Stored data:
Content starts

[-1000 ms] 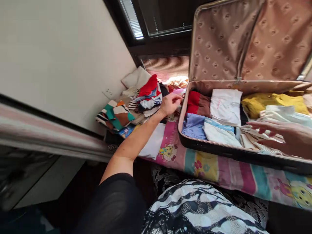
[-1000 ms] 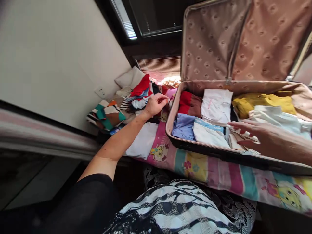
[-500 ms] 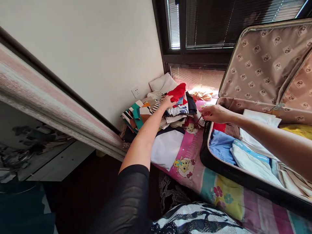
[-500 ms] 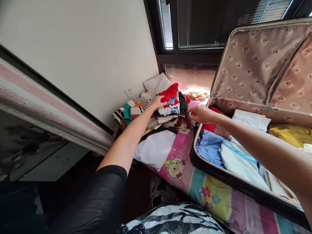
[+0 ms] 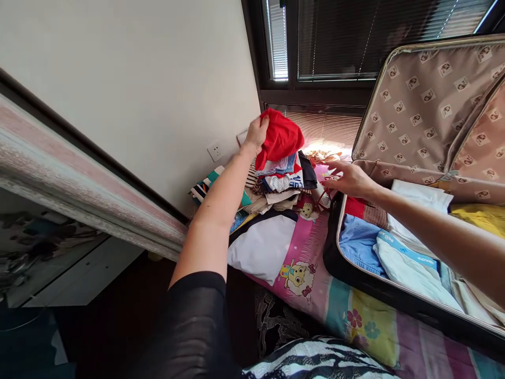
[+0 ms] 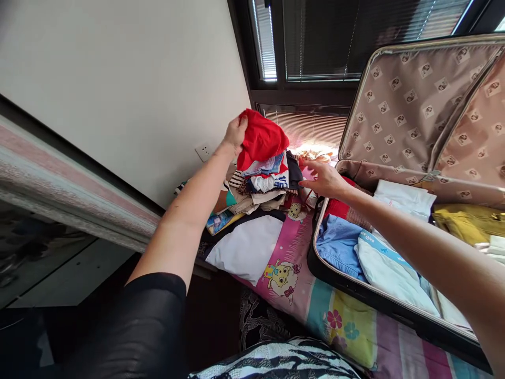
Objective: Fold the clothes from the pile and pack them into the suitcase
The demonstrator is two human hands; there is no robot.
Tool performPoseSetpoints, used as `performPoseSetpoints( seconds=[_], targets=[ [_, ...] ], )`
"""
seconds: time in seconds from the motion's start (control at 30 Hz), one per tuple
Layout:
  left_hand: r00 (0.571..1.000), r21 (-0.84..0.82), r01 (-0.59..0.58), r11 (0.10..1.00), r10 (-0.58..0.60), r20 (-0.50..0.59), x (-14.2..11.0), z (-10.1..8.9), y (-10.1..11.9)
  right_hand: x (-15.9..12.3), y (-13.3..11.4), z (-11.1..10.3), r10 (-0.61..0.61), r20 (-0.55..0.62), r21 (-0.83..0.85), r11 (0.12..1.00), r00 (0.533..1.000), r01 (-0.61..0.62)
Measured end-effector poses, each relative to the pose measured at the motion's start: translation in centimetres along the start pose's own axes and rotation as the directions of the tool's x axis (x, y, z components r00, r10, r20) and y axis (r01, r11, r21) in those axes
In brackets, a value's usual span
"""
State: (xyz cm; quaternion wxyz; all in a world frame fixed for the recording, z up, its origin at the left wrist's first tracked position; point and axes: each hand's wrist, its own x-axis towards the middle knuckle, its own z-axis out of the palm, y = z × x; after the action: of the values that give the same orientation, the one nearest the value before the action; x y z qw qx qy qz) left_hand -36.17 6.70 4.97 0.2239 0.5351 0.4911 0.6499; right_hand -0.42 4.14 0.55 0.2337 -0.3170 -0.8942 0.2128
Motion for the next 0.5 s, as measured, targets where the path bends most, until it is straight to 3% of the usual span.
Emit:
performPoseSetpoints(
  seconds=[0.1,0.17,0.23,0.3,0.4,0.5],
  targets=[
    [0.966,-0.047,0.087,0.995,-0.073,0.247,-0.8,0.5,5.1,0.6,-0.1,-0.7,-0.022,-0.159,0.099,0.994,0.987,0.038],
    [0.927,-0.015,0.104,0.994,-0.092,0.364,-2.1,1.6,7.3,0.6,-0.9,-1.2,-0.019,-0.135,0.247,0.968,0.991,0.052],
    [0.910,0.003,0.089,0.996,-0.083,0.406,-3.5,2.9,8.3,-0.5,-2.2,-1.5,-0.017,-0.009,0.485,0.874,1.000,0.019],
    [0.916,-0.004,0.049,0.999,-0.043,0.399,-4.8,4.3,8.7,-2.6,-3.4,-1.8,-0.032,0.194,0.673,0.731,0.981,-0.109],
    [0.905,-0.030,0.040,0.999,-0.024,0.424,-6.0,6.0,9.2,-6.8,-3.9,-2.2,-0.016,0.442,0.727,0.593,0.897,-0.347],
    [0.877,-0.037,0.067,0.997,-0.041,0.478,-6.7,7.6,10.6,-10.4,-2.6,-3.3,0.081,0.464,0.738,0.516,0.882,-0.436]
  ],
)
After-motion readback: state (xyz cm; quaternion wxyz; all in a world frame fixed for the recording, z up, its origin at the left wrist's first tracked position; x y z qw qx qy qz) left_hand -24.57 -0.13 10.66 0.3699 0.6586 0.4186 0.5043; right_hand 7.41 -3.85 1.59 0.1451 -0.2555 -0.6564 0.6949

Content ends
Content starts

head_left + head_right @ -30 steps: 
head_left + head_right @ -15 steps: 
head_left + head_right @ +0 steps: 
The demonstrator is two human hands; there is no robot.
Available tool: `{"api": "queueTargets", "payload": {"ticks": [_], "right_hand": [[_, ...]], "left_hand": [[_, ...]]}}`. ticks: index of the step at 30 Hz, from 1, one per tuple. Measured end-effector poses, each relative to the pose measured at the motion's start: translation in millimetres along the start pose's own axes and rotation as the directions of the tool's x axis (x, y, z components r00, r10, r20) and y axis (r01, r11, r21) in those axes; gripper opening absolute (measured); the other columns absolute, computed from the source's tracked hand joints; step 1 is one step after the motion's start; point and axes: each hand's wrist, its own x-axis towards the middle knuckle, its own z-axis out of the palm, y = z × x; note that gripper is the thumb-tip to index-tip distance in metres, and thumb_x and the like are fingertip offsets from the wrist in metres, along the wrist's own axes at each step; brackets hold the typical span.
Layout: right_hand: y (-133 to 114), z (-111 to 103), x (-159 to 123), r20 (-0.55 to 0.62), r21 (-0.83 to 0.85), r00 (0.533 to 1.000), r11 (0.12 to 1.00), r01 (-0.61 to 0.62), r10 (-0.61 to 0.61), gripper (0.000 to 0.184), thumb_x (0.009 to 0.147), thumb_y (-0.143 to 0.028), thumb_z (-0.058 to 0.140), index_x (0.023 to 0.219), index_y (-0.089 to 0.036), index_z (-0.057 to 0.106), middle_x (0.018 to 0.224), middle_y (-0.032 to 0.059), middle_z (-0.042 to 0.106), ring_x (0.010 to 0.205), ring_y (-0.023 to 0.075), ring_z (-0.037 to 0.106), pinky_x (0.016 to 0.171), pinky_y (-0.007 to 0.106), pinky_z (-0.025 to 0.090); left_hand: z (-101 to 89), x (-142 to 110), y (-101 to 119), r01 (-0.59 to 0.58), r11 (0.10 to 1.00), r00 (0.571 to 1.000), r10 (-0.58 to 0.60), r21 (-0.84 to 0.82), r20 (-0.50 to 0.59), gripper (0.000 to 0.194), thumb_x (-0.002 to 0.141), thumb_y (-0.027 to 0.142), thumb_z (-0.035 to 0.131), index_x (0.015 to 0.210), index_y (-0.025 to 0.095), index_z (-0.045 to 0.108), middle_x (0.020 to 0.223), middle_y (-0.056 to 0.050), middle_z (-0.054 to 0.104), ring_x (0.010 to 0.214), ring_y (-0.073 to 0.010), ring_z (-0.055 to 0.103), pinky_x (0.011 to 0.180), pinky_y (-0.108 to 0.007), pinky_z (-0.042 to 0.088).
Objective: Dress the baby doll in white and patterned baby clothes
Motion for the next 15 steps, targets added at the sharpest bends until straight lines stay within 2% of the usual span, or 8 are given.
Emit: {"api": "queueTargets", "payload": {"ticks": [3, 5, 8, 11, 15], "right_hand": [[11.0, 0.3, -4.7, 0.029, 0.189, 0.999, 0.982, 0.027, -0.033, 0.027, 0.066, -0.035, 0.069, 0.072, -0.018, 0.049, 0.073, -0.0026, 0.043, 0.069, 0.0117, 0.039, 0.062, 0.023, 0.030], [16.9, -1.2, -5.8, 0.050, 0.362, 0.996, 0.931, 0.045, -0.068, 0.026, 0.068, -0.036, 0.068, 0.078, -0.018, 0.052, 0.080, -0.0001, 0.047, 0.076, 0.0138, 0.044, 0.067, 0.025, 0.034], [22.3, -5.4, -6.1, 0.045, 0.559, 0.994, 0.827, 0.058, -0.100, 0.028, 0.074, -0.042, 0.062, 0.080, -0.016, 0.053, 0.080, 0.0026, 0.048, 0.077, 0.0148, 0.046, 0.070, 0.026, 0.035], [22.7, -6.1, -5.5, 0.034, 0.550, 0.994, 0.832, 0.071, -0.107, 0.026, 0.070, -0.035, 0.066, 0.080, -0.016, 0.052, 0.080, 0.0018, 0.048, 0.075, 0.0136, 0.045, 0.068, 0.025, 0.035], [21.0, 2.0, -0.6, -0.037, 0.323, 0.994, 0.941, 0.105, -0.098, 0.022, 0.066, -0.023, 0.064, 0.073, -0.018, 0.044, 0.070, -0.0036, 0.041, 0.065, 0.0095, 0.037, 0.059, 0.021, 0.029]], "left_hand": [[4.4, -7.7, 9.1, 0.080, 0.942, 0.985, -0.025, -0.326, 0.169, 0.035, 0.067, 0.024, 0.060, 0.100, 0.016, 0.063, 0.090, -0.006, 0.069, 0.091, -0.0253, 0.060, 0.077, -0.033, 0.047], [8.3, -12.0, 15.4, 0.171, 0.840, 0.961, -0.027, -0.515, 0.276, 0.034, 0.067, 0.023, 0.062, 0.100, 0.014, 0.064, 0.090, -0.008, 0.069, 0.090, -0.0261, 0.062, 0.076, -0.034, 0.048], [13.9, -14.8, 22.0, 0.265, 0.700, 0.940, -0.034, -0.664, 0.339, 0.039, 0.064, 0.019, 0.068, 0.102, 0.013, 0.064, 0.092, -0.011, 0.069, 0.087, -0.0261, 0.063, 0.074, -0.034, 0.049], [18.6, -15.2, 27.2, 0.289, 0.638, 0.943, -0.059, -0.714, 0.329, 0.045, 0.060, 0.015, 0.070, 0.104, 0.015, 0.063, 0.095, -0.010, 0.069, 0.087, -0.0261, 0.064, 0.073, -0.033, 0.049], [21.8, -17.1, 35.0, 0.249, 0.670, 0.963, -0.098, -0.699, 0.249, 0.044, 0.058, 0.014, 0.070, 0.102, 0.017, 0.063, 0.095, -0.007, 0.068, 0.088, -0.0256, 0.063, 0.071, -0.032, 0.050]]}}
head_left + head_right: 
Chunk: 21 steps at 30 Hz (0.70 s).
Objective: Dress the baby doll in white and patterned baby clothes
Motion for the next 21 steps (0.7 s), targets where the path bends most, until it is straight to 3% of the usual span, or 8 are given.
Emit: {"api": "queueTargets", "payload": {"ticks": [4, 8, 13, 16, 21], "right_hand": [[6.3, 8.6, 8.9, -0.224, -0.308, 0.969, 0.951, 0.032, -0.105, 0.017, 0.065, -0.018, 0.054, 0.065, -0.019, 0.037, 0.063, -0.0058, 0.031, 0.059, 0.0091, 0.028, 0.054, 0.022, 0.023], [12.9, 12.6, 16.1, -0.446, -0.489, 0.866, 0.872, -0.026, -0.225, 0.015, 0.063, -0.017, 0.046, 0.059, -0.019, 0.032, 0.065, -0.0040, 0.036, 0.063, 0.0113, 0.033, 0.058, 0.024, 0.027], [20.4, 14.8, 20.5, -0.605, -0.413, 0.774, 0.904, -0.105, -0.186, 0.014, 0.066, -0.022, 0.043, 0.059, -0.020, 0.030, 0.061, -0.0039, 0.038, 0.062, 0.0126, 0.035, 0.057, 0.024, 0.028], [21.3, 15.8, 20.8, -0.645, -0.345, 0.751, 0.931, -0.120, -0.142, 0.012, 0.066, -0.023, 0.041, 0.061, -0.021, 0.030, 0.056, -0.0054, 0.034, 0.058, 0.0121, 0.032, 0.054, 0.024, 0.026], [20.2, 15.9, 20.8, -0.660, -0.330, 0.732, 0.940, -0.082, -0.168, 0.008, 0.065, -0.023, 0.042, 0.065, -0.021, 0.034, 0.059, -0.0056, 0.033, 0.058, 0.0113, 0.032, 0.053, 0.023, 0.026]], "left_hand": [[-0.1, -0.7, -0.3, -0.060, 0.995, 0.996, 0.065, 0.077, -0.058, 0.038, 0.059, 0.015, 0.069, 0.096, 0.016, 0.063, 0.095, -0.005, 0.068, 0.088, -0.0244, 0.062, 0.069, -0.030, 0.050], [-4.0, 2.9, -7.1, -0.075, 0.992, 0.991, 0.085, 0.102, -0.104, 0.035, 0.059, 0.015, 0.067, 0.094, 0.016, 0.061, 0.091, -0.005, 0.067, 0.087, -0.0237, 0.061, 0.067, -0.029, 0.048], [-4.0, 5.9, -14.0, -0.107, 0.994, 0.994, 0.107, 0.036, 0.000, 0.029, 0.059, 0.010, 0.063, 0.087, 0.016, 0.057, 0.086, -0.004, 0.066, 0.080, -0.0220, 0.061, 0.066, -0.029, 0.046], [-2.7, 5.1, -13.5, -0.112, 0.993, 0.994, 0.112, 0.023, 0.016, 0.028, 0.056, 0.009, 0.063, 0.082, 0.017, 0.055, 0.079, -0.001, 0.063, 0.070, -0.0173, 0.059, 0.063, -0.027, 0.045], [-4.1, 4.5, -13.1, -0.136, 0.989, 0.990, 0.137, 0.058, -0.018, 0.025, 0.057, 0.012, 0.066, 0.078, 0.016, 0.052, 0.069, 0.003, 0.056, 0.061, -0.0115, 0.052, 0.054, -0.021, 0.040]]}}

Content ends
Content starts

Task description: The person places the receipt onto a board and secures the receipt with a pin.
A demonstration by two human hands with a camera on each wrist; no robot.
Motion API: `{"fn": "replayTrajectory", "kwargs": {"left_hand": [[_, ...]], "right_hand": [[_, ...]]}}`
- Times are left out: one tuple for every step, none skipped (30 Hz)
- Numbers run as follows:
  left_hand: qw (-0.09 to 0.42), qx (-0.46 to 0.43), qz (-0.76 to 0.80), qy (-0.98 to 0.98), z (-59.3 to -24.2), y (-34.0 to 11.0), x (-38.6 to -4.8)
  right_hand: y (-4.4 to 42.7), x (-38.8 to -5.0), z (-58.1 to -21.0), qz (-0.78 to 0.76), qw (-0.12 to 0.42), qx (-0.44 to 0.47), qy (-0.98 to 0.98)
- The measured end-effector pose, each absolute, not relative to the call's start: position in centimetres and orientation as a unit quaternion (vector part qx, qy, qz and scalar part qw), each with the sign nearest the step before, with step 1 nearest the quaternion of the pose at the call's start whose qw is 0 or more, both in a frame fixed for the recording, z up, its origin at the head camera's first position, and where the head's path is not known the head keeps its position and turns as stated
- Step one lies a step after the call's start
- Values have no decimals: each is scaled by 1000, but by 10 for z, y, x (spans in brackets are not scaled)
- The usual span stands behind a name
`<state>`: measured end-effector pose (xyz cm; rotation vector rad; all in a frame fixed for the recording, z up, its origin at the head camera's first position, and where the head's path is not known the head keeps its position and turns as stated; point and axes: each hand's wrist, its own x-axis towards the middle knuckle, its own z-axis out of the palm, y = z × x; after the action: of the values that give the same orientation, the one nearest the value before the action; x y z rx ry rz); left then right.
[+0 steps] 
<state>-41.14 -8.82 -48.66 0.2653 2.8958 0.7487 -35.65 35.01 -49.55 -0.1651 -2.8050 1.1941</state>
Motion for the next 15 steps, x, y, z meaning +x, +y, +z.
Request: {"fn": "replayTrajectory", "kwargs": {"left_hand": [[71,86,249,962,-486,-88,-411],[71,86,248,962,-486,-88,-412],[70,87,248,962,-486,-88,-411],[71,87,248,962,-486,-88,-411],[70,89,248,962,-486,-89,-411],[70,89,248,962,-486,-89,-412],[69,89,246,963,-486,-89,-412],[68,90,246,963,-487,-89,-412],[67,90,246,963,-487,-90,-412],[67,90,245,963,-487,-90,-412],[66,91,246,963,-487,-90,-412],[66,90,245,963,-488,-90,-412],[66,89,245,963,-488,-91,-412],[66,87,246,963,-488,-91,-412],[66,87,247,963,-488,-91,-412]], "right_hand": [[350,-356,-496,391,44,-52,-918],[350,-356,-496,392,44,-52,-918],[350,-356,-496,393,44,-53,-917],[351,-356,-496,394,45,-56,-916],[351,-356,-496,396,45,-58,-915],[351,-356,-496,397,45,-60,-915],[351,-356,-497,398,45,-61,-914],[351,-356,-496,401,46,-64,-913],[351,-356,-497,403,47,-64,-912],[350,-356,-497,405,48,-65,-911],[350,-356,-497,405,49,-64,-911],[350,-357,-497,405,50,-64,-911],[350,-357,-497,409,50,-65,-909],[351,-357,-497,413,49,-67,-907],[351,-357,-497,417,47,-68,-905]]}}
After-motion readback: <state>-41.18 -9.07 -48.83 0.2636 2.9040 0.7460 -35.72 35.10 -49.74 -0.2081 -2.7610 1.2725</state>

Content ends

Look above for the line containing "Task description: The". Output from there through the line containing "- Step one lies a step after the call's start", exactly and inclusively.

Final answer:
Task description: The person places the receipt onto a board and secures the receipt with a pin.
A demonstration by two human hands with a camera on each wrist; no robot.
Motion API: `{"fn": "replayTrajectory", "kwargs": {"left_hand": [[_, ...]], "right_hand": [[_, ...]]}}`
- Times are left out: one tuple for every step, none skipped (30 Hz)
- Numbers run as follows:
  left_hand: qw (-0.09 to 0.42), qx (-0.46 to 0.43), qz (-0.76 to 0.80), qy (-0.98 to 0.98), z (-59.3 to -24.2), y (-34.0 to 11.0), x (-38.6 to -4.8)
  right_hand: y (-4.4 to 42.7), x (-38.8 to -5.0), z (-58.1 to -21.0), qz (-0.78 to 0.76), qw (-0.12 to 0.42), qx (-0.44 to 0.47), qy (-0.98 to 0.98)
- The measured end-effector pose, each absolute, not relative to the call's start: position in centimetres and orientation as a unit quaternion (vector part qx, qy, qz and scalar part qw), each with the sign nearest the step before, with step 1 nearest the quaternion of the pose at the call's start whose qw is 0 or more, both in a frame fixed for the recording, z up, its origin at the head camera's first position, and where the head's path is not known the head keeps its position and turns as stated
- Step one lies a step after the call's start

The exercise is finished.